I'm a former software engineer, now airline pilot.
Trust me, you NEVER want airplanes to fly themselves. Airplanes have no fail-safe mode. Software can ALWAYS fail even in the most advanced HAL9000. Worst case, if sensors that feed the computer fail, or if power fails, you're shit out of luck and everyone dies.
Even with pilots in control, the software that helps automate routine tasks fails constantly. I've personally prevented at least a dozen tragedies.
I work in the airline industry. This is a huge mess for American...it's not like they can just get some temporary holiday help off the street, and airlines have very few pilots sitting around on reserve. Even with the reserve pilots, who are usually the newbies, they have to match up who's qualified to fly certain equipment, keep track of duty hours, maximum flying hours per month. Having a few key flights cancelled due to crew shortages cascades through the whole system...crew and equipment expected to be in certain places doesn't get there in time, so the onward flights in the schedule can't run either. This is where you see things on CNN showing airport terminals with thousands of people milling around with nowhere to go.
In a seniority-based system. the least senior pilots are probably going to end up getting their vacation cancelled and paid extra to entice them to not say they're unfit to fly. They're also going to have to pick whose turn it is in IT to be the official scapegoat. Airline scheduling is not an easy thing, but the computers doing the schedule rely on human inputs as well.
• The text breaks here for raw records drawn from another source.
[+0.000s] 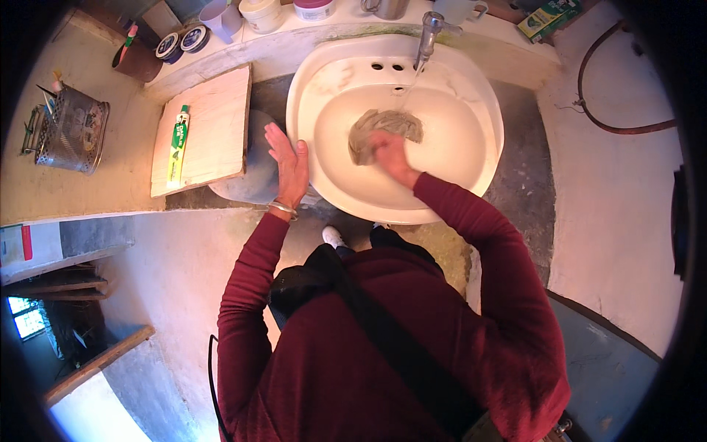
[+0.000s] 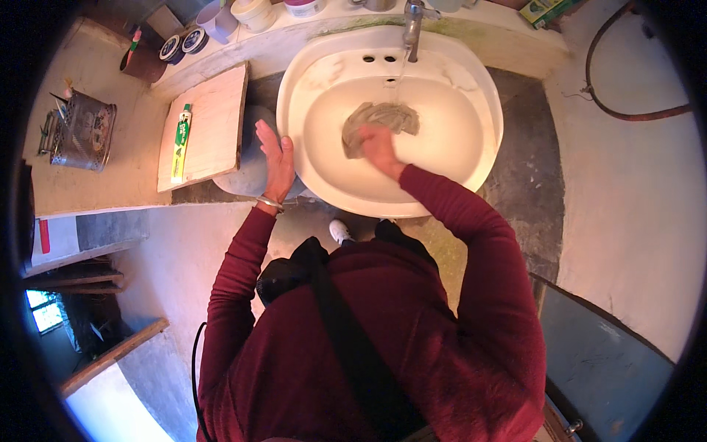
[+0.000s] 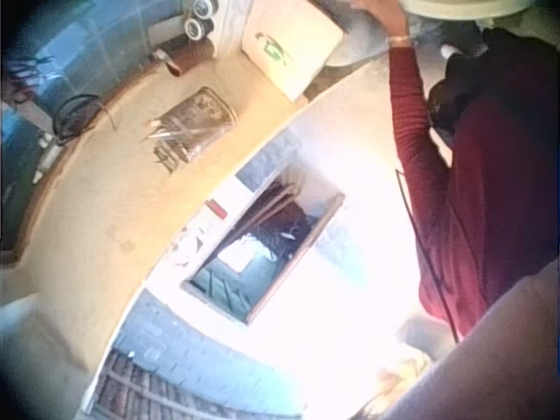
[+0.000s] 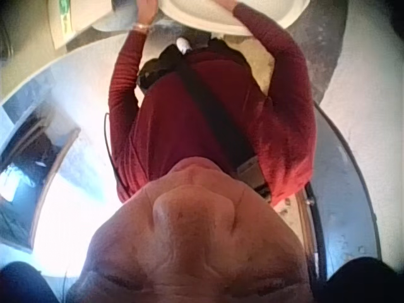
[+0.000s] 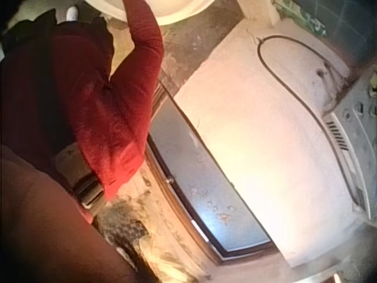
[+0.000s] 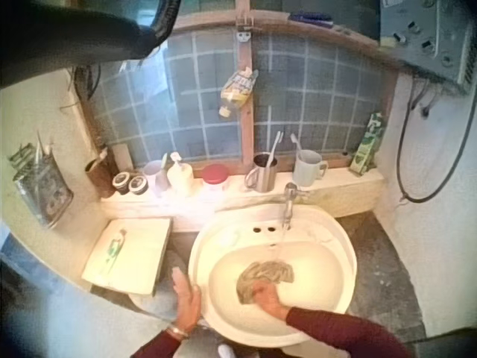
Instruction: The person washes a cloth in a sink, wrings it out, and then uses it to wipe a table surface. The person moves from the sink area to a table, wiping the surface thoroughly with the damp cloth.
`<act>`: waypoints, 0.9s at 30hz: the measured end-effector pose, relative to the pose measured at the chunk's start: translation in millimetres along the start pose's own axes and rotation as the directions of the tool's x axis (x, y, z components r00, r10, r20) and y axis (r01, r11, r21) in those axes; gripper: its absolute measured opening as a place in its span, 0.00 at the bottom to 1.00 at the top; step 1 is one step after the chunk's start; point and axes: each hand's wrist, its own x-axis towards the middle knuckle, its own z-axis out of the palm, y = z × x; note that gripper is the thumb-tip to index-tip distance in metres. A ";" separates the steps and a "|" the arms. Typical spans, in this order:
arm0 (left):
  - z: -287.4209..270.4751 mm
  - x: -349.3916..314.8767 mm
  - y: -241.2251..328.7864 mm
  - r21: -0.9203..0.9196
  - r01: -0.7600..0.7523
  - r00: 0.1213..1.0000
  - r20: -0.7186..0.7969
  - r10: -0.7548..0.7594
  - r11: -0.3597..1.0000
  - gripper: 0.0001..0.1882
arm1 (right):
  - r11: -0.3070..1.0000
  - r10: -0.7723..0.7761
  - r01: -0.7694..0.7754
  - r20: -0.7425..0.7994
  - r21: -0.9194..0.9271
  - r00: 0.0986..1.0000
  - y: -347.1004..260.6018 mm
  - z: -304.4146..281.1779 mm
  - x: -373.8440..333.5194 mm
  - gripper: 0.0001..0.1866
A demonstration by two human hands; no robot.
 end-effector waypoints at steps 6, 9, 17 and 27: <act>7.5 1.7 1.4 0.099 0.003 0.999 -0.047 0.002 0.995 0.40 | 0.667 -0.052 -0.226 -0.348 -0.710 0.936 24.3 -56.0 37.0 0.21; 13.0 3.7 6.7 0.133 -0.055 0.998 -0.026 0.059 0.990 0.41 | 0.691 0.137 -0.127 -0.043 -0.712 0.990 31.9 -53.7 42.9 0.22; 9.0 0.7 3.6 0.191 -0.029 0.999 -0.018 0.034 0.981 0.42 | 0.601 0.278 -0.064 0.133 -0.797 0.951 24.1 -81.7 69.1 0.17; 11.1 0.0 4.3 0.177 0.005 1.000 -0.004 -0.005 0.984 0.42 | 0.537 -0.136 0.157 0.099 -0.829 0.986 -51.3 -61.9 55.2 0.10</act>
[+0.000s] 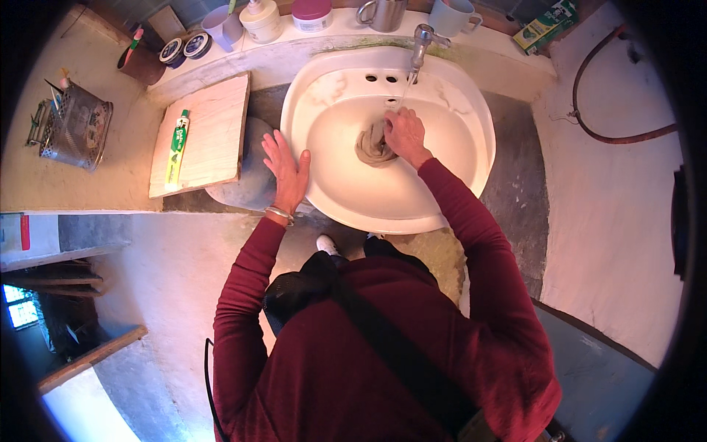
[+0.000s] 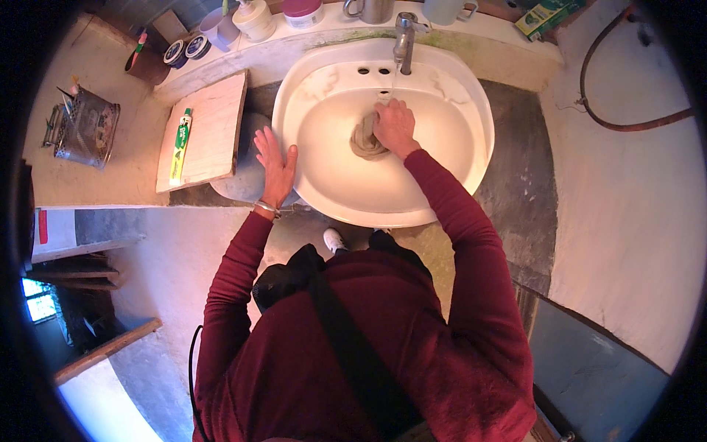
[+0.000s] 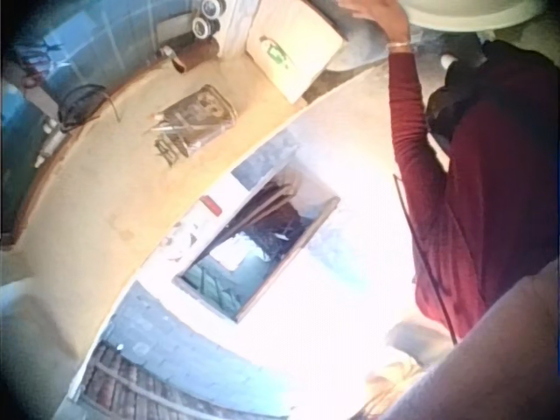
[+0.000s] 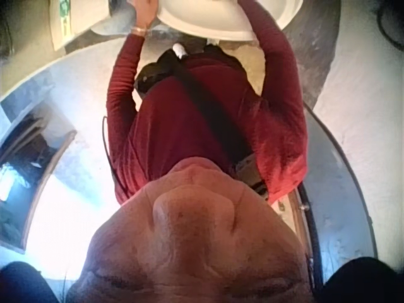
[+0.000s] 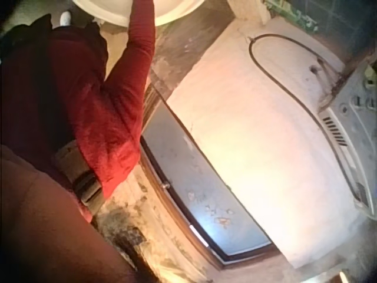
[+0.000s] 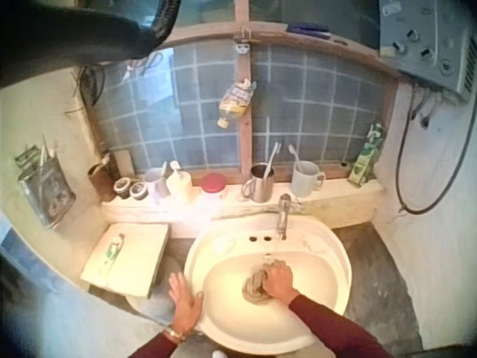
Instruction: The person washes a cloth in a sink, wrings it out, and then uses it to wipe a table surface. The person moves from the sink area to a table, wiping the surface thoroughly with the damp cloth.
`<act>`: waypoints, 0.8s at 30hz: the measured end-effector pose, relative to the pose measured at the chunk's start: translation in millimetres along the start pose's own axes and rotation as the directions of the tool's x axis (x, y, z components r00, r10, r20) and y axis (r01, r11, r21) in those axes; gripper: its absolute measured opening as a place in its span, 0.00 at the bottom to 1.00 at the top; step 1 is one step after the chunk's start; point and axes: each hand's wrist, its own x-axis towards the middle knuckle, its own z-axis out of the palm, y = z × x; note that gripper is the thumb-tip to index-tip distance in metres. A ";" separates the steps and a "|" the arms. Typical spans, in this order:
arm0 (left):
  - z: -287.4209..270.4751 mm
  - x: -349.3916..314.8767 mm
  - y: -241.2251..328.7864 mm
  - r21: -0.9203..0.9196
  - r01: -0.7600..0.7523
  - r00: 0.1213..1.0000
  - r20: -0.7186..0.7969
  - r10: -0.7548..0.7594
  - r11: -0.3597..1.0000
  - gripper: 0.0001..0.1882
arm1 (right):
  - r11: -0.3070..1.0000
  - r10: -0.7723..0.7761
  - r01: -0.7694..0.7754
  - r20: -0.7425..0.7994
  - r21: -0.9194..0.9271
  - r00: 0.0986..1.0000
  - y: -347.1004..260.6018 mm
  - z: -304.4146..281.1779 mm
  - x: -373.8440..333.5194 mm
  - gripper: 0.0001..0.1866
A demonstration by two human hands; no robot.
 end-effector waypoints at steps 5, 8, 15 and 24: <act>4.5 -4.6 -8.2 -0.043 0.037 0.999 0.021 -0.036 0.998 0.43 | 0.975 0.067 0.015 -0.356 0.222 0.932 -42.4 -19.2 50.1 0.09; 10.5 -3.8 -10.2 -0.056 0.029 0.998 0.053 -0.026 0.998 0.43 | 0.945 0.210 -0.027 -0.539 0.327 0.816 -29.8 20.8 90.7 0.13; -5.9 -0.7 -12.7 -0.096 0.002 0.995 0.101 0.008 0.995 0.41 | 0.903 -0.076 0.225 -0.378 0.367 0.923 -77.1 73.6 90.4 0.18; -14.1 1.6 -9.5 -0.194 0.014 0.988 0.155 0.017 0.981 0.41 | 0.608 0.310 0.203 -0.465 0.767 0.829 -81.8 66.3 112.2 0.11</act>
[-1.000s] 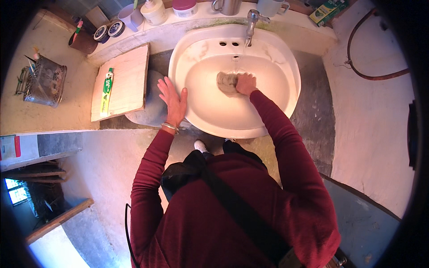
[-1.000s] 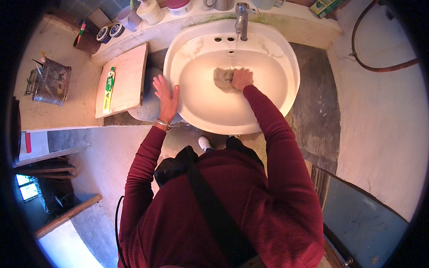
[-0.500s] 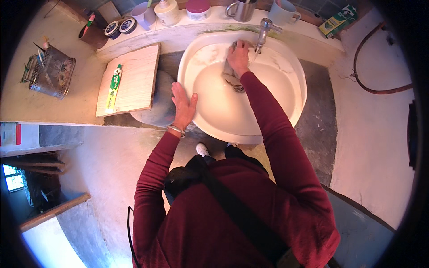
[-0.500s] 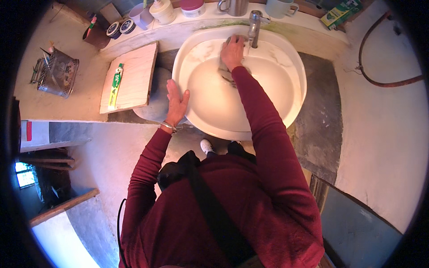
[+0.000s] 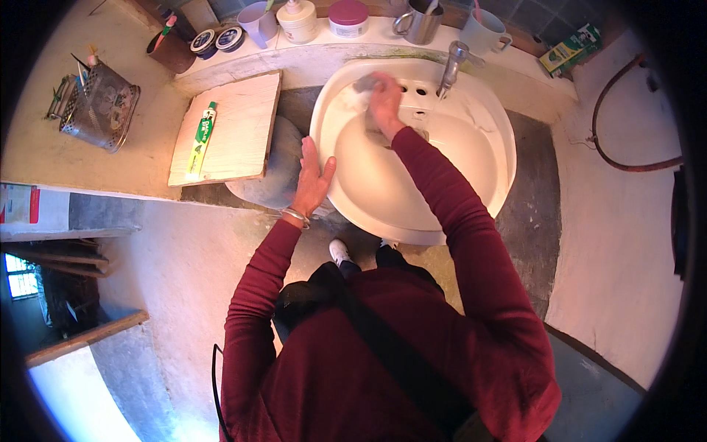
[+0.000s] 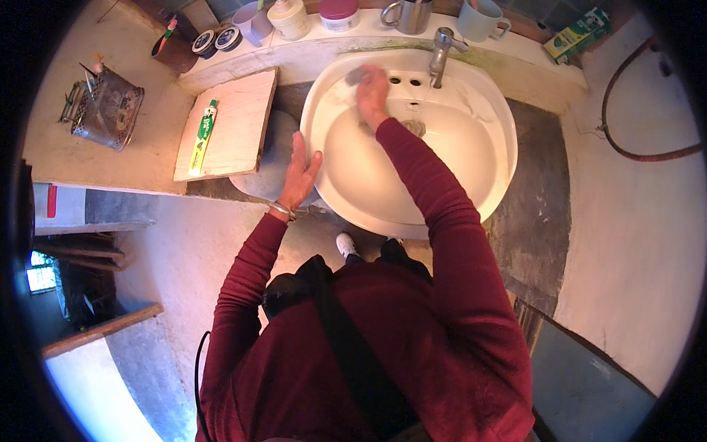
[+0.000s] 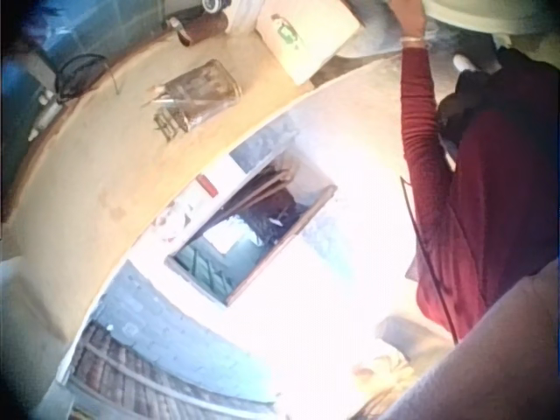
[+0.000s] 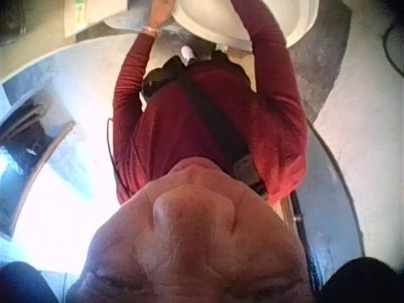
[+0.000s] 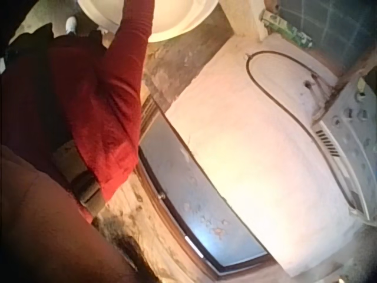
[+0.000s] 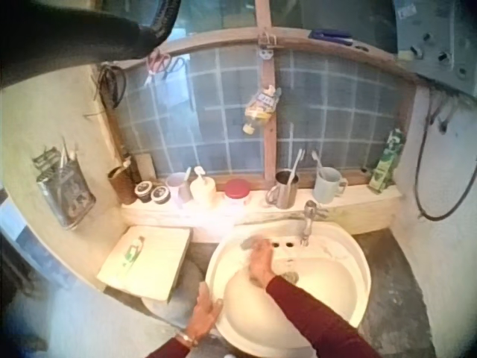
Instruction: The person washes a cloth in a sink, wrings it out, and then uses it to wipe a table surface. The person moves from the sink area to a table, wiping the surface thoroughly with the damp cloth.
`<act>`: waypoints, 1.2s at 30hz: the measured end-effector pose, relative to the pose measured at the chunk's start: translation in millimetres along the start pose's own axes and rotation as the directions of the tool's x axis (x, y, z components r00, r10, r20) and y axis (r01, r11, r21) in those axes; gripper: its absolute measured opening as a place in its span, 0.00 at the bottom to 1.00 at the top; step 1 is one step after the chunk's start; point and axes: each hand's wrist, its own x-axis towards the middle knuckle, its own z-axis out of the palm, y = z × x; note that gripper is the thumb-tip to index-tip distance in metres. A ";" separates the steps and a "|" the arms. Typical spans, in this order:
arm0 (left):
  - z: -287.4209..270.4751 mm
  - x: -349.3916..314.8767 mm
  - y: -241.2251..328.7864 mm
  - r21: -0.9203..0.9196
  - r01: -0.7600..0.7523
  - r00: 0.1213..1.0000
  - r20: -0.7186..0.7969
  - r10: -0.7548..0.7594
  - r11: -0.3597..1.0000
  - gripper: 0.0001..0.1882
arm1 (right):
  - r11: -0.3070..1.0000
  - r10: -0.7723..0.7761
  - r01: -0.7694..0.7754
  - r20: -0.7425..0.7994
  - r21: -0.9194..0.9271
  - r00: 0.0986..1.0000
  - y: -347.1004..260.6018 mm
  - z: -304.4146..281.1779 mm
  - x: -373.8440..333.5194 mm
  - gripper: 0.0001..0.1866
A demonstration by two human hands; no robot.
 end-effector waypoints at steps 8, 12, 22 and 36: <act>1.3 -3.4 -1.4 -0.004 -0.018 1.000 0.000 0.018 1.000 0.43 | 0.954 -0.180 0.214 0.171 -0.211 0.969 -15.0 41.7 -6.7 0.17; -10.5 -4.3 10.1 -0.234 0.162 0.986 0.085 -0.146 0.959 0.44 | 0.972 -0.186 0.231 0.479 -0.036 0.858 -27.6 27.8 -44.6 0.15; -11.4 12.2 -21.3 -0.738 0.207 0.978 0.169 -0.120 0.642 0.39 | 0.963 -0.217 0.268 0.536 -0.017 0.816 -59.0 8.3 -94.8 0.14; -10.7 11.5 -25.7 0.075 0.041 0.998 0.053 -0.045 0.996 0.40 | 0.973 -0.230 0.070 0.947 0.220 0.224 -105.3 -154.9 -147.1 0.13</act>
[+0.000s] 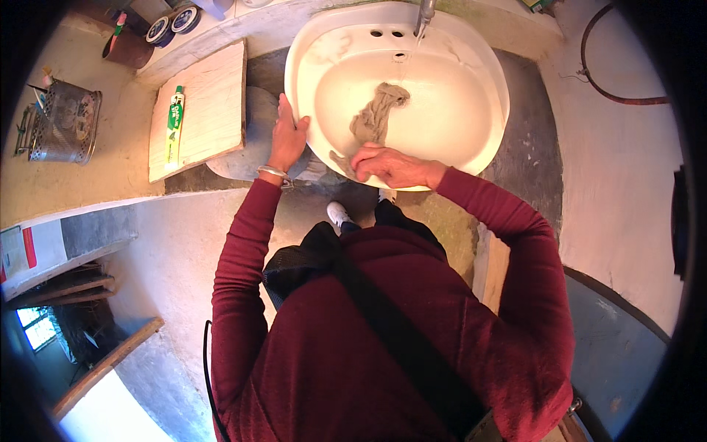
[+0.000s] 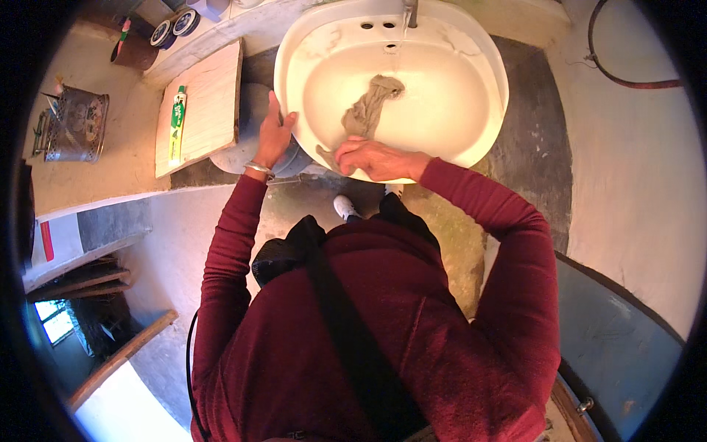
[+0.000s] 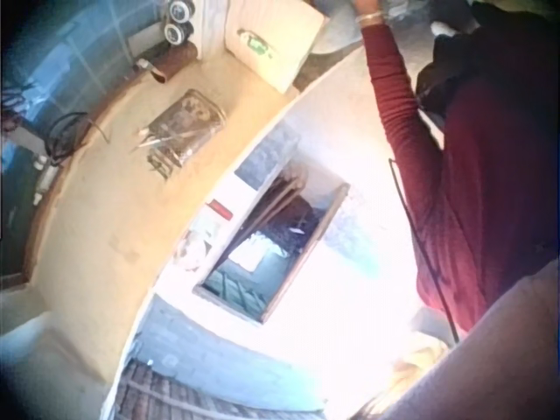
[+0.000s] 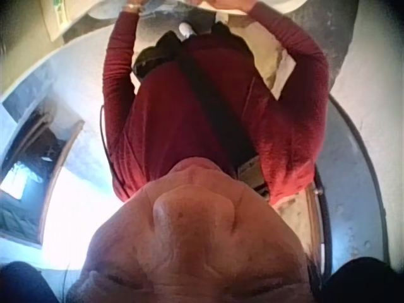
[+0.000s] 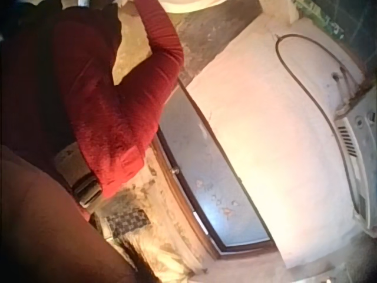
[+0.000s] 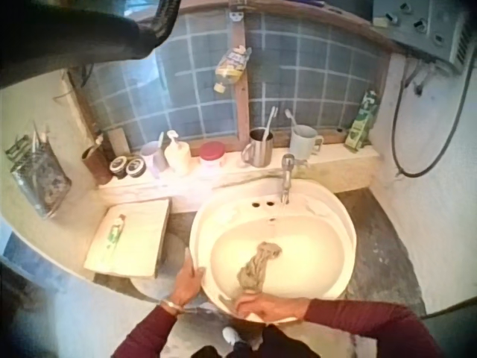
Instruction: The person washes a cloth in a sink, wrings it out, and then uses it to wipe a table surface. The person moves from the sink area to a table, wiping the surface thoroughly with the damp cloth.
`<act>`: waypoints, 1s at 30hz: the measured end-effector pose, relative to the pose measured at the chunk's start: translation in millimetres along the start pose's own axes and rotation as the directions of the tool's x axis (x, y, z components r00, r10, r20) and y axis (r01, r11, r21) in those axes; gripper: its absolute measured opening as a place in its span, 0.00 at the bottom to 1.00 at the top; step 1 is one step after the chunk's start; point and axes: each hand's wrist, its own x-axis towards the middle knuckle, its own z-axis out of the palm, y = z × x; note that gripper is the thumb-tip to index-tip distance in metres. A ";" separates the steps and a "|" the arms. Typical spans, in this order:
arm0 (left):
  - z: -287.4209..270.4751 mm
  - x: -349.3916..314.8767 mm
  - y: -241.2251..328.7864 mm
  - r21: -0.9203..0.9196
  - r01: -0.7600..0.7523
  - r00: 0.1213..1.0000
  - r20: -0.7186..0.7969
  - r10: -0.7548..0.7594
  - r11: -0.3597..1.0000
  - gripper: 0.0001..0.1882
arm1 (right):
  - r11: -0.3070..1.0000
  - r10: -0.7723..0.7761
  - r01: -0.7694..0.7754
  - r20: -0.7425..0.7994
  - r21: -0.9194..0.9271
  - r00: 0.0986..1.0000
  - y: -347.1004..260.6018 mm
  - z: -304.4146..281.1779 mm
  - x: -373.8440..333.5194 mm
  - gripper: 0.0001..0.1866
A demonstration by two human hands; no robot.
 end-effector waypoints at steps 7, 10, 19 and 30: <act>-0.7 -1.0 19.5 0.114 -0.025 1.000 0.000 0.025 0.993 0.48 | 0.979 -0.012 -0.071 -0.403 -0.191 0.915 4.9 51.3 60.4 0.12; 1.2 -2.5 10.4 0.141 -0.046 0.999 -0.022 0.050 0.989 0.53 | 0.931 -0.012 -0.157 -0.459 -0.329 0.889 -14.5 62.7 46.8 0.09; 6.3 5.0 3.1 0.182 -0.061 0.996 -0.045 0.071 0.981 0.53 | 0.862 0.075 -0.230 -0.335 -0.452 0.939 -33.4 16.7 -111.3 0.08; 14.9 18.3 10.7 0.064 0.064 0.997 -0.057 -0.060 0.996 0.57 | 0.637 0.175 -0.664 -0.765 -0.392 0.620 -35.7 28.1 -153.3 0.12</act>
Airline pilot economics is a little different than your average IT or development job. You invest years and years in training, and know everything about how the aircraft types you're qualified to operate work. It's also kind of like military experience, in that it's not easily transferrable to jobs outside the industry. Pilots often buy "loss of license" insurance because losing the ability to fly basically means you've flushed all that investment in training and time-in-grade down the toilet. Imagine being an A380 or 777 captain making $250K+ a year flying all over the world, then getting hit by a car or losing your vision.
So the airline isn't totally powerless in this scenario, but their options aren't good either.
It's not getting a job that is the issue, it's keeping your seniority. Pilot jobs are easy to get if you have the necessary hours and ratings. What you cannot do though is retain your seniority. Seniority is how you get the routes you would like to fly. Without seniority you get the routes nobody else will take.